Work task:
What you return should be the complete data below, word for word, with no pictures in it.

*** Opening Supplied information ***

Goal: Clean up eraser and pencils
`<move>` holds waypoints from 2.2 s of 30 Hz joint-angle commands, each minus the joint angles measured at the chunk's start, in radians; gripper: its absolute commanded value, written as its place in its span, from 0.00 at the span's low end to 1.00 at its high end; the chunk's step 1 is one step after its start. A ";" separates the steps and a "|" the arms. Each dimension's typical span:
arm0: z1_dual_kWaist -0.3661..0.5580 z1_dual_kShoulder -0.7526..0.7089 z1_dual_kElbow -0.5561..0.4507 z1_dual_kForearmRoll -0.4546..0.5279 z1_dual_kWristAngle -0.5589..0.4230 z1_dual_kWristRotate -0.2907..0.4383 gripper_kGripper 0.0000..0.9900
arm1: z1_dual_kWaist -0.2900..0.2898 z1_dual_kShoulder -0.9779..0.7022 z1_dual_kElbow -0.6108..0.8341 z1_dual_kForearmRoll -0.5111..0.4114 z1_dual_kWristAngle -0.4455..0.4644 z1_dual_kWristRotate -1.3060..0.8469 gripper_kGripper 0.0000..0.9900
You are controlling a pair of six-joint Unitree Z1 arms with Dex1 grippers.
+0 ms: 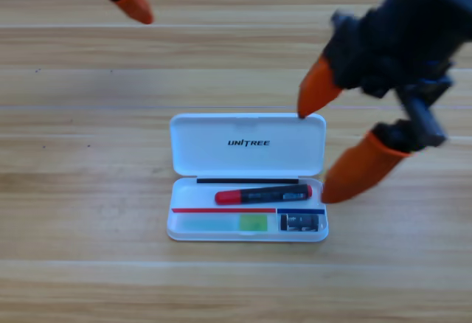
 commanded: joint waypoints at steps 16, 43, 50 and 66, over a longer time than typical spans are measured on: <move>-0.040 0.335 -0.094 0.086 -0.247 -0.010 0.00 | 0.022 -0.297 0.338 -0.322 0.198 0.144 0.91; -0.114 0.306 -0.028 0.266 -0.444 0.097 0.00 | 0.022 -0.305 0.335 -0.322 0.199 0.155 0.93; -0.132 0.244 0.052 0.263 -0.444 0.106 0.00 | 0.022 -0.305 0.335 -0.326 0.204 0.158 0.93; -0.209 0.189 0.240 0.132 -0.416 0.080 0.00 | 0.024 -0.308 0.339 -0.333 0.205 0.163 0.93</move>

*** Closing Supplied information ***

Answer to this problem:
Goal: Clean up eraser and pencils
`<move>` holds waypoints from 2.2 s of 30 Hz joint-angle commands, each minus the joint angles measured at the chunk's start, in radians; gripper: its absolute commanded value, written as its place in its span, from 0.00 at the span's low end to 1.00 at its high end; the chunk's step 1 is one step after its start. A ";" separates the steps and a "|" the arms. Each dimension's typical span:
arm0: z1_dual_kWaist -0.3661..0.5580 z1_dual_kShoulder -0.7526..0.7089 z1_dual_kElbow -0.5561..0.4507 z1_dual_kForearmRoll -0.4546..0.5279 z1_dual_kWristAngle -0.5589..0.4230 z1_dual_kWristRotate -0.2907..0.4383 gripper_kGripper 0.0000..0.9900
arm1: z1_dual_kWaist -0.2900..0.2898 z1_dual_kShoulder -0.9779..0.7022 z1_dual_kElbow -0.6108..0.8341 z1_dual_kForearmRoll -0.5111..0.4114 z1_dual_kWristAngle -0.4455..0.4644 z1_dual_kWristRotate -1.3060..0.8469 gripper_kGripper 0.0000..0.9900
You are controlling a pair of six-joint Unitree Z1 arms with Dex1 grippers.
+0 ms: 
 commanded: joint waypoints at steps 16, 43, 50 and 66, over a longer time than typical spans are measured on: <move>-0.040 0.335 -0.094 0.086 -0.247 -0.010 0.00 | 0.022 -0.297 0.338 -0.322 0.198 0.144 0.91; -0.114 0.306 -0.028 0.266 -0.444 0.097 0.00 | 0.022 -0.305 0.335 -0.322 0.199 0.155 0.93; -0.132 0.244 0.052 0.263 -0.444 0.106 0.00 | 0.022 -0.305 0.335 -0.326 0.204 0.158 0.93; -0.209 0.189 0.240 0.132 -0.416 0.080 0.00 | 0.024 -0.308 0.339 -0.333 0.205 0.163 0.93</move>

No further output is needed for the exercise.